◆ Work order: Without reproducing any image, print the listing below exactly.

◆ Input data:
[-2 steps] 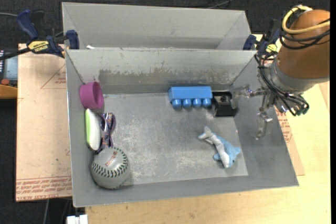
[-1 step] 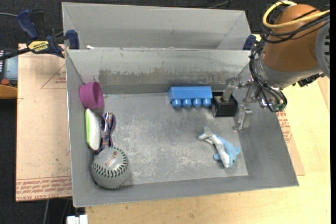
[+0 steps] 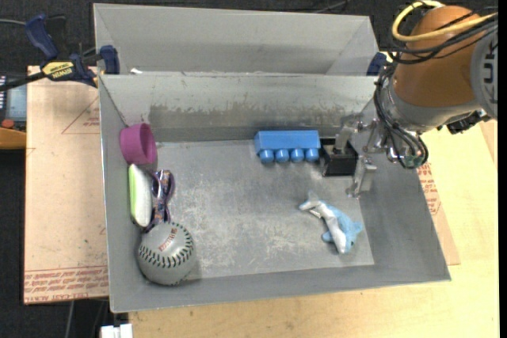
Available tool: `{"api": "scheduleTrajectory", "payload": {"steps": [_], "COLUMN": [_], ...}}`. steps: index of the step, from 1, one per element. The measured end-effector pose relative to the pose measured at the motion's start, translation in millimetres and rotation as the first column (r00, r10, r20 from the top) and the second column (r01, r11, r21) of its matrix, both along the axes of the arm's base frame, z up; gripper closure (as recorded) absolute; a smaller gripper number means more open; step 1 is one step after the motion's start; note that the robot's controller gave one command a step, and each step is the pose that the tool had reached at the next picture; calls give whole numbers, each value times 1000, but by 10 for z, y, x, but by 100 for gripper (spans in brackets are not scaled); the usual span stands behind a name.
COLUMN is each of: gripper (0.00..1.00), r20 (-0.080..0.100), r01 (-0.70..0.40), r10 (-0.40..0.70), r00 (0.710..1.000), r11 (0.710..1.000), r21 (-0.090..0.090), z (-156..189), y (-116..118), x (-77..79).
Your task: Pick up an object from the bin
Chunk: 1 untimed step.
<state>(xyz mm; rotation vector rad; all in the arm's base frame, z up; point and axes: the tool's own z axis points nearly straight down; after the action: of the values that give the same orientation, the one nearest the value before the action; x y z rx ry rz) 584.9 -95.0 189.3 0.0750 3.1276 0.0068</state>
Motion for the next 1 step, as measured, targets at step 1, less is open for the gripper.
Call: {"api": "scheduleTrajectory", "payload": {"steps": [1], "gripper": [0], "r20": [2], "r01": [-116], "r10": [116], "r00": [993], "r11": [993], "r21": [-2], "z": [98], "y": [-16], "x": [-70]}}
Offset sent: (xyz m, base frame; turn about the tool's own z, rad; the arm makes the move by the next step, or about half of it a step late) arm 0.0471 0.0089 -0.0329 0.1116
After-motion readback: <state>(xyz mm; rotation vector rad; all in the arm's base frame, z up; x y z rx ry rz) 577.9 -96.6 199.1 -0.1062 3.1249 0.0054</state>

◆ Solved problem:
[-2 steps] 
[-1 step] 
[+0 steps] 
Available tool: `{"api": "scheduleTrajectory", "payload": {"steps": [_], "COLUMN": [_], ...}}`. steps: index of the step, from 1, one per element. The measured end-effector pose relative to the pose measured at the motion's start, translation in millimetres and rotation as the first column (r00, r10, r20 from the top) and the second column (r01, r11, r21) of its matrix, both along the axes of the arm's base frame, z up; gripper closure (as recorded) absolute; a smaller gripper number means more open; step 1 is one step after the motion's start; note that the robot's controller gave one command a step, and each step is the pose that the tool had reached at the next picture; calls give whole numbers, each value times 1000, but by 10 for z, y, x, but by 100 for gripper (spans in brackets are not scaled); the usual span stands behind a name.
COLUMN is each of: gripper (0.00..1.00), r20 (-0.080..0.100), r01 (-0.70..0.40), r10 (-0.40..0.70), r00 (0.710..1.000), r11 (0.710..1.000), r21 (-0.090..0.090), z (-156..189), y (-116..118), x (-77..79).
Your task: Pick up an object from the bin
Chunk: 1 untimed step.
<state>(xyz mm; rotation vector rad; all in the arm's base frame, z up; point and axes: the tool's own z axis points nearly straight down; after the action: of the values that give the same orientation, the one nearest the value before the action; x y z rx ry rz) 584.9 -95.0 189.3 0.0750 3.1276 0.0068</state>
Motion for the next 1 step, as measured, targets at step 1, less is open for the gripper.
Call: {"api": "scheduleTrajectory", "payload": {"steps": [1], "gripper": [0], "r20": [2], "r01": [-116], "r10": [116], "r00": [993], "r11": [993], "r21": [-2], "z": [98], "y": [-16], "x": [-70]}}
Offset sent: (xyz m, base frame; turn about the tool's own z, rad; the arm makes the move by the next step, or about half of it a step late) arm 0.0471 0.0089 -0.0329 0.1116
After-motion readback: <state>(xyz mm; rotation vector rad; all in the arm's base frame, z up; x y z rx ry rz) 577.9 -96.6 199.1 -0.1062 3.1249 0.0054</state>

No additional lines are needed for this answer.